Oh, how I have been there! The deep, dark despair when you can barely lift your head from your pillow. I have cried out to God. My heart ached with remembered pain as I read this devotion and prayer today.

But, praise God, there is no despair today. This prayer reminded me that I not only need to pray to God during times of fear and anxiety but also during times of praise!

I have a new job!
Thank you Jesus!

I have been searching for months. It has been heart breaking to apply, interview, hope, hope, hope, and be told no. I knew there was a door waiting somewhere. I have been praying. Friends and family have been praying.

And the door opened. Just like I knew it would. Just like I prayed for it to.

All the praise to my Jesus. I don’t ever want to forget who has been with me every step of the way and who was quietly whispering, “Be patient my sweet girl.

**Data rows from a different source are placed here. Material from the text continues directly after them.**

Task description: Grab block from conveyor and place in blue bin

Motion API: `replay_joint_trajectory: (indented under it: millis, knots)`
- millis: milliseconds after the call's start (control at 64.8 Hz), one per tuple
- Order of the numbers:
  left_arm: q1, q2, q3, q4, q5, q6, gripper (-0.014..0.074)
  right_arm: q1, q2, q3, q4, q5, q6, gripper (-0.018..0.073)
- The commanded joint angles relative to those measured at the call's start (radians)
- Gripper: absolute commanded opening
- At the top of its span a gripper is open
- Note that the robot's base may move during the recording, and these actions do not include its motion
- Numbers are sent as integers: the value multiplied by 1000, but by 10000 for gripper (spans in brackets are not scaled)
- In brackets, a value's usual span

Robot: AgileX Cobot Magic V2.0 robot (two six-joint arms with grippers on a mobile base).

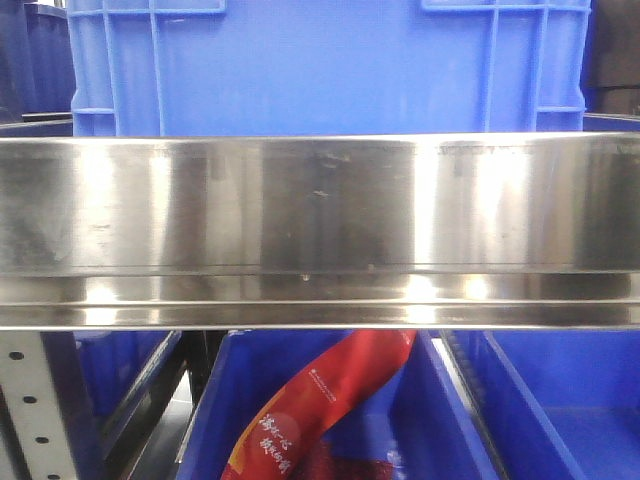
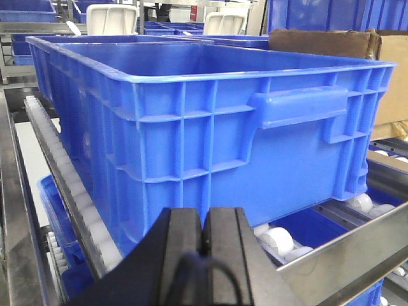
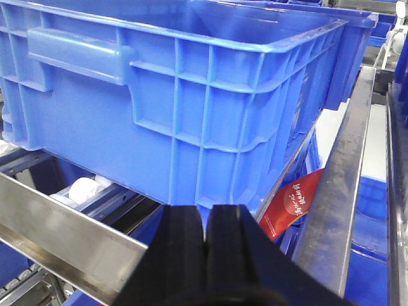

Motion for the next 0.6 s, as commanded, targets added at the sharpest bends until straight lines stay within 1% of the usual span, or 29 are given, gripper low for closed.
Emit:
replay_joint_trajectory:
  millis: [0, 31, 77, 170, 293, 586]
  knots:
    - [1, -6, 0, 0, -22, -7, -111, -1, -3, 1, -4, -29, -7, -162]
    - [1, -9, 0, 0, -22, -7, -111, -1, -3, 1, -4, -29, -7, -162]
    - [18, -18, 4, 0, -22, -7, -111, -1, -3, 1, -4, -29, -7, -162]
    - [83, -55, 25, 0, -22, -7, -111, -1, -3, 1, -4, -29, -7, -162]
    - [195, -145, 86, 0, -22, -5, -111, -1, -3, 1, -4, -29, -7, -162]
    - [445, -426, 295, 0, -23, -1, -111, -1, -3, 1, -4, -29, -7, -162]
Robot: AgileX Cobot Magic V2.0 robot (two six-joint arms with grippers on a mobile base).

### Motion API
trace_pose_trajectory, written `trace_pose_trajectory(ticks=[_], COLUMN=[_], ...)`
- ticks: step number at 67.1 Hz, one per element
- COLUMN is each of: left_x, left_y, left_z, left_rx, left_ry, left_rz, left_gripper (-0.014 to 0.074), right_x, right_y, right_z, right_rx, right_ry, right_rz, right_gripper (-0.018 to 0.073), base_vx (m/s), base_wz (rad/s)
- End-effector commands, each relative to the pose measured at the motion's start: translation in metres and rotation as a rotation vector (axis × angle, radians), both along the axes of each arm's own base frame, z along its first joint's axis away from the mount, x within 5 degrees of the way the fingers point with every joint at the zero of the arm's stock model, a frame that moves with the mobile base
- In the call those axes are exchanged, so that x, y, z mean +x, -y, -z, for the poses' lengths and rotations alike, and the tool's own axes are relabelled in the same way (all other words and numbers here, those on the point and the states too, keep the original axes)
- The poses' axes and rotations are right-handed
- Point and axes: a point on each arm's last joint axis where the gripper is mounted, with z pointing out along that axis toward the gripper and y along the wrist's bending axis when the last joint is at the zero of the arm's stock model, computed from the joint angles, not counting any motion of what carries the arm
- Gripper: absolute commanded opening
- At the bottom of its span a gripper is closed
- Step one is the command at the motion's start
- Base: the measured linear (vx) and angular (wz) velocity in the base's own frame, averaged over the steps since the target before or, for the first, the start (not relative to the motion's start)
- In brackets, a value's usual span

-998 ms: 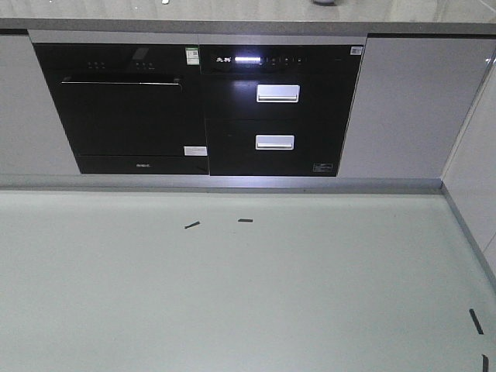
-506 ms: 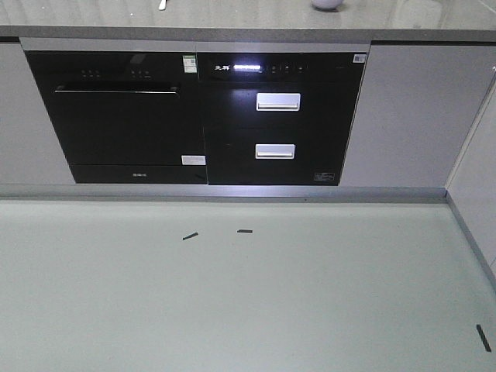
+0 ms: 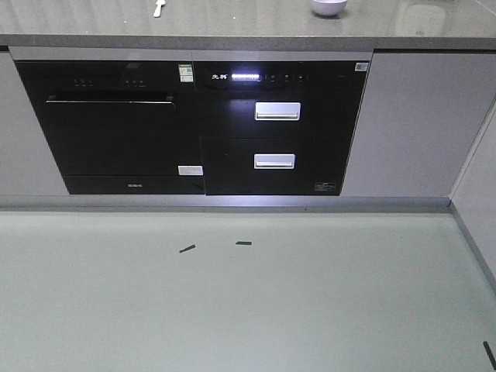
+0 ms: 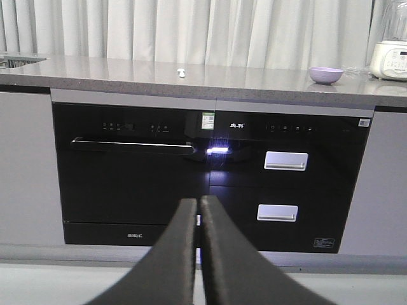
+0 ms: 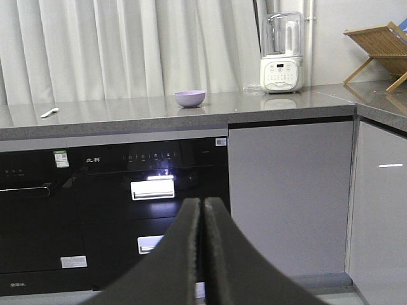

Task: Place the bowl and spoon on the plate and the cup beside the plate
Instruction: 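Drive the base forward toward the grey counter with both grippers closed, then continue driving toward the counter holding the spoon and lavender bowl in view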

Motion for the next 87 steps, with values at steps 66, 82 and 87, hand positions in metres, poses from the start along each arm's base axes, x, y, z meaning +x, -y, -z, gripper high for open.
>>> trace_pose_trajectory(ticks=[66, 82, 87], left_x=[-0.0001, -0.0001, -0.0001], left_y=[-0.0014, -0.0014, -0.0014], left_z=[0.0008, 0.0008, 0.0008], left_rx=[-0.012, -0.012, -0.012], left_ry=[0.068, 0.068, 0.068], left_rz=[-0.014, -0.014, -0.014], left_gripper=[-0.0006, -0.0006, -0.0006], right_x=[-0.0011, -0.0011, -0.0011], right_y=[0.0018, 0.0018, 0.0018], right_z=[-0.0042, -0.0042, -0.0042], right_rx=[-0.02, -0.02, -0.02], right_ry=[0.071, 0.071, 0.071], right_rz=[0.024, 0.024, 0.024], right_gripper=[-0.0001, -0.0001, -0.0001], base_vx=[0.09, 0.06, 0.06], base_wz=[0.0, 0.0, 0.0])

I have something in store for you.”

After reading about struggles this morning, I also realized I had so much to be thankful for. I raised my hands and repeated over and over “Thank you, thank you, thank you” until tears were streaming down my cheeks and I felt my Savior speak to my heart again, “See my child? You are so very loved. I had this planned for you all along.”

It Was So Nice to Interview You, But…

Sad person

Ouch.

I can’t count the times I have heard that. Never, ever does it get easier. Never, ever do I feel any less worthless, undesirable, unwanted. Rejected.

My heart hurts. A LOT. I feel like throwing up. A LOT.

I want to cry. I want to yell.  I want to hide until the hurt goes away.

But I can’t.

So, how do I pick up and keep going when everything in me is begging me to stop and give up?

When God closes a door, he opens another.

We have all heard this phrase before but until we live through it I don’t think we appreciate it’s power. I have been through many life experiences where I cried out “Why God, why?!” The answer never appears right away. In fact, it usually takes months, and most likely, years for me to see where the other door opened.

But with age comes experience. I am noticing the doors now. YES, they are already opening!

I don’t know why God said no to this job for me. I am disappointed and very nervous since I don’t know what comes next. But what I am certain of is that there is something bigger in store for me.